SOOOOOOOOoooooooo, so, so glad to live in Idaho. But I do hate to see that damage. We have friends in Greensburg, KS so after that whole town was wiped off the map a few years back we drove down to look around. I just cannot wrap my mind around the thought of losing a whole life's worth of progress in one fell swoop of nature. My mind stops if I try to imaging the feelings that a person must experience as they look things over for the first time in the aftermath.


----------



## 504Plumber (Jan 26, 2011)

Redwood said:


> Hmmm 54 degrees here in CT today, just traces of melting snow here and there...
> Kind of unusual for January... :whistling2:
> Last year this time buildings were collapsing under the weight of snow on the roof...
> Kind of unusual too since some of those buildings had done fine for a hundred years already...:whistling2:
> ...


In your best Al Gore voice "Global Warming."


----------



## Redwood (Sep 8, 2008)

SewerRat said:


> SOOOOOOOOoooooooo, so, so glad to live in Idaho. But I do hate to see that damage. We have friends in Greensburg, KS so after that whole town was wiped off the map a few years back we drove down to look around. I just cannot wrap my mind around the thought of losing a whole life's worth of progress in one fell swoop of nature. My mind stops if I try to imaging the feelings that a person must experience as they look things over for the first time in the aftermath.


Nah you just get the fires to worry about... :laughing:

Don't count yourself out on tornados though...
I recall watching a few in Mt. Home back in the late 70's...
They didn't make this list though...
But I know what I saw....

We've seen a few rip though CT and Mass as well which is very rare indeed...
But seems to be often now...
Weather is getting weird fo sho....


----------



## Redwood (Sep 8, 2008)

504Plumber said:


> In your best Al Gore voice "Global Warming."


Nah... That's a myth...
Junk science.... :laughing:

We'll know it's here when my house is on an island...
Should be sweet for the property value...
My elevation is good....


----------



## DesertOkie (Jul 15, 2011)

Redwood said:


> Hmmm 54 degrees here in CT today, just traces of melting snow here and there...
> Kind of unusual for January... :whistling2:
> Last year this time buildings were collapsing under the weight of snow on the roof...
> Kind of unusual too since some of those buildings had done fine for a hundred years already...:whistling2:
> ...



I'm not sure how you can blame last years cold weather on global warming. At least you know this years warm weather is from an la Nina weather pattern.


----------



## Redwood (Sep 8, 2008)

DesertOkie said:


> I'm not sure how you can blame last years cold weather on global warming.
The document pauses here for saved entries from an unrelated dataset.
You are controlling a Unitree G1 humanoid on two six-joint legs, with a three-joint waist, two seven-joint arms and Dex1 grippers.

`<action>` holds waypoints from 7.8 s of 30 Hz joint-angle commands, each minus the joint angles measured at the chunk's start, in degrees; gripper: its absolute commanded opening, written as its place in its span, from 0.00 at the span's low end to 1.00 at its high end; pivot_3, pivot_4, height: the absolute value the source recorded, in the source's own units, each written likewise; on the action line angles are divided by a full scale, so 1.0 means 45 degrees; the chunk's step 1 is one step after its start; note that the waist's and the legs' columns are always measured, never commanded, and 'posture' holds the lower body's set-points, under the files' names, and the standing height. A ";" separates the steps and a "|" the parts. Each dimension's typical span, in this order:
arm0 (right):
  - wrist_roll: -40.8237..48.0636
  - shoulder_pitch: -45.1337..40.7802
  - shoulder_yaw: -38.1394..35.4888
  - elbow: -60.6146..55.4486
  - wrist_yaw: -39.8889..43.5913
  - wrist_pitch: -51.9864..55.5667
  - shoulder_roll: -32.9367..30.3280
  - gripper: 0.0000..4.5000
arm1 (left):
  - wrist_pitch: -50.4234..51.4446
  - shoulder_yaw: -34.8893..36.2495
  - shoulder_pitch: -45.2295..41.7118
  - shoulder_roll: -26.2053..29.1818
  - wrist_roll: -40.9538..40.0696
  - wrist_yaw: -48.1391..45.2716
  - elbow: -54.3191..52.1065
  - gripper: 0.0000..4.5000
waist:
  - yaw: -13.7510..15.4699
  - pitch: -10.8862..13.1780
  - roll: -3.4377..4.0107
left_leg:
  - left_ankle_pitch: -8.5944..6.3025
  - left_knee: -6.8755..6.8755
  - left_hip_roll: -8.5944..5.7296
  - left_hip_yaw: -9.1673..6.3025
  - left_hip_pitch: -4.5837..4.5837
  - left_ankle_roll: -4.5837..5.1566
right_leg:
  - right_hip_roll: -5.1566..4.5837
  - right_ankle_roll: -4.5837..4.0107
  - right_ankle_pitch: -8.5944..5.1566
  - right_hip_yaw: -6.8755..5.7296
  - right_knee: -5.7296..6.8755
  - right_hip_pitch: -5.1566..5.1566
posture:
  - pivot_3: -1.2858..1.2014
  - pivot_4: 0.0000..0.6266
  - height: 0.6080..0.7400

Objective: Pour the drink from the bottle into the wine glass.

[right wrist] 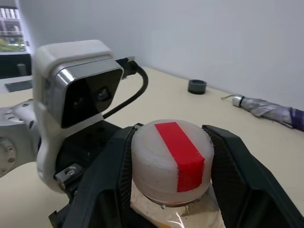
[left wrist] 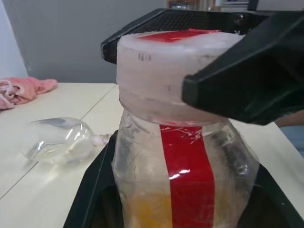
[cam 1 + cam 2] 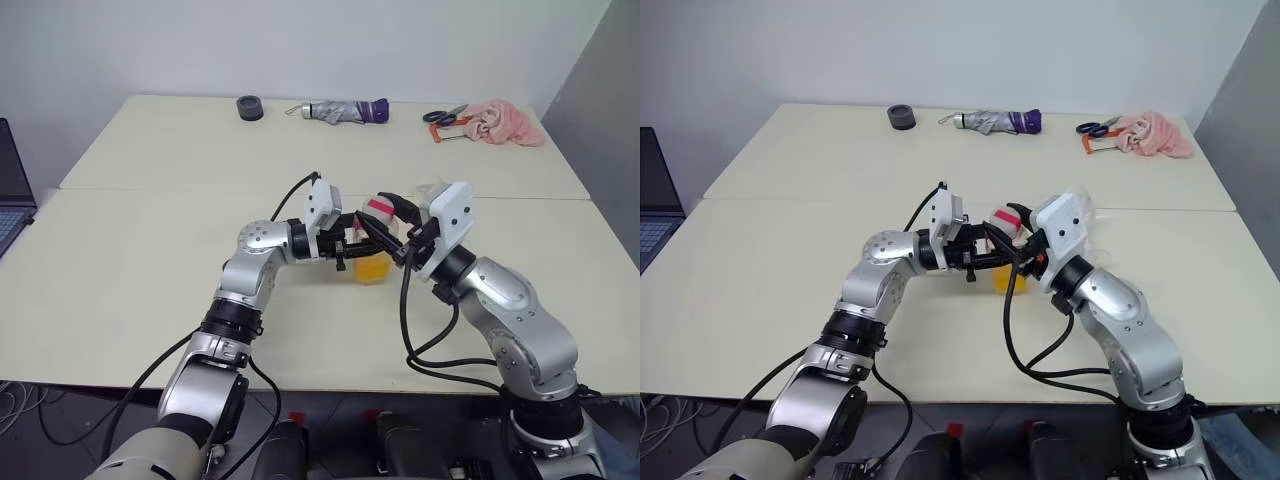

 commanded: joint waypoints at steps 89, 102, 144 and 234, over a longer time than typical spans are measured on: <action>0.2739 -0.1104 -0.2308 -0.0115 0.3754 0.1477 -0.3140 1.00 | 0.0936 0.0094 -0.0547 0.0964 -0.0463 -0.1552 -0.1186 0.40 | 0.0015 0.0022 0.0024 | -0.0002 -0.0010 -0.0002 -0.0024 -0.0021 0.0004 | -0.0049 -0.0010 -0.0010 -0.0025 0.0000 -0.0006 | 0.52 0.24 1.00; 0.0348 -0.1507 0.0233 -0.1258 0.0161 0.1454 -0.1609 1.00 | 0.0402 0.0018 -0.1168 0.0805 -0.0149 -0.1972 0.0208 0.40 | -0.0007 0.0021 0.0024 | 0.0000 -0.0002 0.0005 -0.0015 -0.0007 0.0001 | 0.0012 -0.0009 -0.0010 -0.0011 0.0006 -0.0006 | 0.52 0.24 1.00; 0.1892 -0.0851 -0.1512 -0.1473 0.0301 0.2099 -0.2617 1.00 | -0.0346 0.0034 -0.1061 0.1044 0.0137 -0.1938 0.0578 0.40 | 0.0004 0.0021 0.0024 | -0.0001 -0.0003 0.0004 -0.0014 -0.0009 0.0003 | 0.0009 -0.0010 -0.0010 -0.0010 0.0006 -0.0006 | 0.52 0.24 1.00; 0.0678 -0.0840 -0.0661 -0.1375 -0.0105 0.1765 -0.2209 1.00 | -0.0579 0.0052 -0.1124 0.1058 0.0293 -0.1959 0.0792 0.40 | 0.0012 0.0021 0.0024 | -0.0001 -0.0002 0.0004 -0.0014 -0.0010 0.0003 | 0.0009 -0.0011 -0.0009 -0.0009 0.0004 -0.0006 | 0.52 0.24 1.00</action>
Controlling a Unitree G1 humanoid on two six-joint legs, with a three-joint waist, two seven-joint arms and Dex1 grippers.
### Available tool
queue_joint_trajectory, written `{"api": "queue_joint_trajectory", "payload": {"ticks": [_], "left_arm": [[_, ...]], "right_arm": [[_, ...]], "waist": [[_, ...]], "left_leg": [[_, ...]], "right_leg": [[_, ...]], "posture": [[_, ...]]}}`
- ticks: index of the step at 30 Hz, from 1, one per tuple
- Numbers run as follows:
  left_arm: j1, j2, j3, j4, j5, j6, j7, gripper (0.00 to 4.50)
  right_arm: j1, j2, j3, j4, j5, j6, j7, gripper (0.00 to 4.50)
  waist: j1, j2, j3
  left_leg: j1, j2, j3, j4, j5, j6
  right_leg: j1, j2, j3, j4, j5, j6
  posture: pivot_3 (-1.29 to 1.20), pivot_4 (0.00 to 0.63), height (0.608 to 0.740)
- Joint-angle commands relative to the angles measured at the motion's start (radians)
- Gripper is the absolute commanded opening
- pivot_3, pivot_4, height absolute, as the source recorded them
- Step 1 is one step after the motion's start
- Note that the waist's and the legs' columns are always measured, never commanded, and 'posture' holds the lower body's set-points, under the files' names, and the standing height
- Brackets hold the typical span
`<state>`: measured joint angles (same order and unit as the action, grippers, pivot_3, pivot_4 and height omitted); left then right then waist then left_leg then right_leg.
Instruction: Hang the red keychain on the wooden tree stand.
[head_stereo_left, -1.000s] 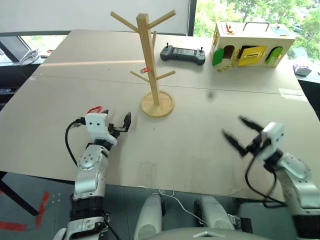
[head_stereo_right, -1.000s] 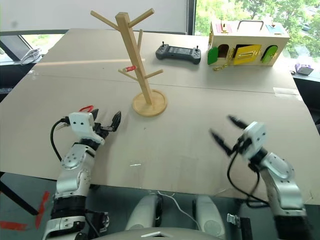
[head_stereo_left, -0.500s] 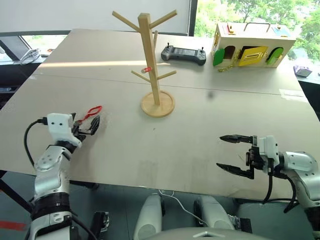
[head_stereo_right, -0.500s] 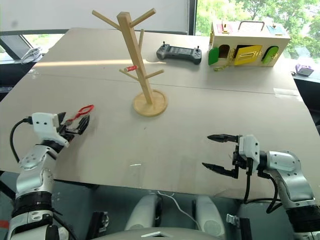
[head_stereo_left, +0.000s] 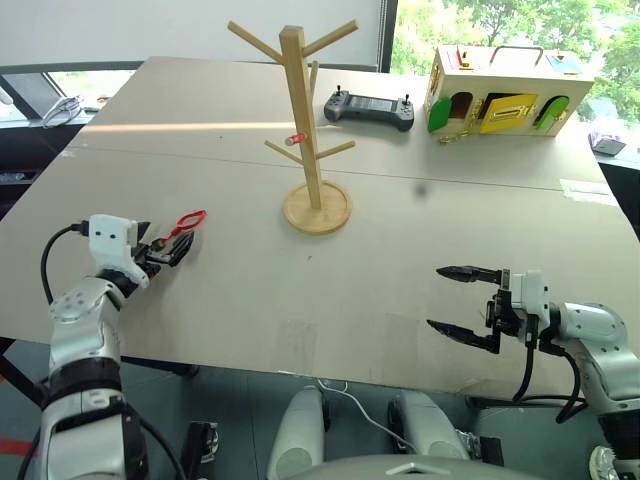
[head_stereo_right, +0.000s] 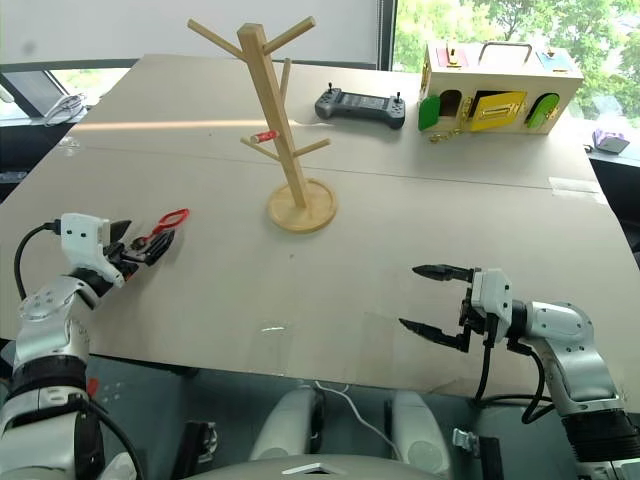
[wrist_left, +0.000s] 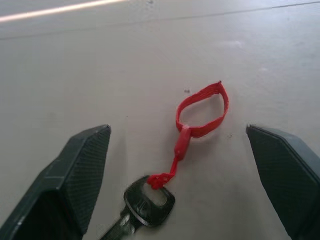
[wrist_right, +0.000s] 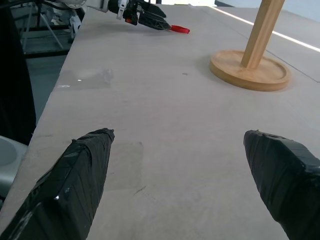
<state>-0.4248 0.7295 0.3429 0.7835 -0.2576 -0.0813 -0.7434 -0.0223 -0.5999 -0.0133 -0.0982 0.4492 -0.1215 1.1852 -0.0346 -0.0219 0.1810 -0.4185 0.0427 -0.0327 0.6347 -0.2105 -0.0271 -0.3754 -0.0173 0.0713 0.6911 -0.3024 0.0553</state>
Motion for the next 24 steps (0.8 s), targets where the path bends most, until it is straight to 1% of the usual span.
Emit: {"api": "queue_joint_trajectory", "payload": {"ticks": [1,8,17,19,21,22,23,24], "left_arm": [[-0.036,0.028,-0.019,0.086,0.023,-0.044,-0.052,4.5],[-0.08,0.056,-0.034,0.147,0.032,-0.042,-0.113,4.5],[-0.063,0.065,-0.038,0.13,0.024,-0.017,-0.136,4.5],[-0.056,0.068,-0.034,0.125,0.02,-0.011,-0.14,3.98],[-0.049,0.073,-0.027,0.12,0.014,-0.009,-0.142,3.33],[-0.047,0.075,-0.024,0.118,0.012,-0.008,-0.143,2.79],[-0.045,0.076,-0.023,0.116,0.011,-0.006,-0.143,2.51],[-0.044,0.078,-0.021,0.116,0.01,-0.005,-0.143,2.06]], "right_arm": [[0.004,0.001,-0.031,-0.027,0.01,-0.011,-0.021,4.45],[0.017,-0.008,-0.045,-0.039,0.017,-0.003,-0.047,4.45],[0.026,-0.006,-0.047,-0.056,0.03,0.013,-0.071,4.45],[0.025,-0.006,-0.048,-0.053,0.03,0.015,-0.072,4.5],[0.02,-0.006,-0.05,-0.047,0.03,0.016,-0.072,4.5],[0.017,-0.004,-0.05,-0.044,0.031,0.017,-0.074,4.5],[0.014,-0.003,-0.05,-0.042,0.031,0.019,-0.075,4.5],[0.011,-0.001,-0.049,-0.04,0.03,0.021,-0.077,4.5]], "waist": [[-0.002,0.0,0.0],[-0.003,0.0,0.0],[-0.003,0.0,0.0],[-0.004,0.0,0.0],[-0.005,0.0,0.0],[-0.006,0.0,0.0],[-0.006,0.0,0.0],[-0.006,0.0,0.0]], "left_leg": [[0.0,0.0,0.0,0.0,0.0,0.0],[0.0,0.0,0.0,0.0,0.0,0.0],[0.0,0.0,0.0,0.0,0.0,0.0],[0.0,0.0,0.0,0.0,0.0,0.0],[0.0,0.0,0.0,0.0,0.0,0.0],[0.0,0.0,0.0,0.0,0.0,0.0],[0.001,0.0,0.0,0.0,0.0,0.0],[0.001,0.0,0.0,0.0,0.0,0.0]], "right_leg": [[0.0,0.0,0.0,0.0,0.0,0.0],[0.0,0.0,0.0,0.001,0.0,0.0],[0.0,0.0,0.0,0.002,0.0,0.0],[0.0,0.0,0.0,0.002,0.0,0.0],[0.0,0.0,0.0,0.002,0.0,0.0],[0.0,0.0,0.0,0.002,0.0,0.0],[0.0,0.0,0.0,0.002,0.0,0.0],[0.0,0.0,0.0,0.002,0.0,0.0]], "posture": [[0.0,0.15,0.74],[0.0,0.15,0.74],[0.0,0.15,0.74],[0.0,0.15,0.74],[0.0,0.15,0.74],[0.0,0.15,0.74],[0.0,0.15,0.74],[0.0,0.15,0.74]]}}
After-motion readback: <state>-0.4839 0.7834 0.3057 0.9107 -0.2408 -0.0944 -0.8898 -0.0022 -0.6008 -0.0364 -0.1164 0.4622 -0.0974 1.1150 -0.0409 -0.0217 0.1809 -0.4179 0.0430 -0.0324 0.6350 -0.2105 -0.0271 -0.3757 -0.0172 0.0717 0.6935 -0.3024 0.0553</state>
At least you know this years warm weather is from an la Nina weather pattern.


Nope! Not quite the typical La Nina pattern for the northeast... :no:

More like the Greenland Block isn't formed....


----------



## Epox (Sep 19, 2010)

Been in 70's here last cple weeks and this exact time last year we were out repairing -13 degree freeze bursts one after the other.


----------



## Tim`s Plumbing (Jan 17, 2012)

2011 was a very strange year I live out side Springfield , Ma June 1st we had a tornado that went 37 miles. August we had a tropical storm , the earth quake that hit the DC area was felt in Ma. Oct. snow storm over 12" of heavy wet snow that knock out power for some over a week.


----------



## Titan Plumbing (Oct 8, 2009)

Redwood said:


> Nah... That's a myth...
> Junk science.... :laughing:
> 
> We'll know it's here when my house is on an island...
> ...





DesertOkie said:


> I'm not sure how you can blame last years cold weather on global warming. At least you know this years warm weather is from an la Nina weather pattern.





Redwood said:


> Nope! Not quite the typical La Nina pattern for the northeast... :no:
> 
> More like the Greenland Block isn't formed....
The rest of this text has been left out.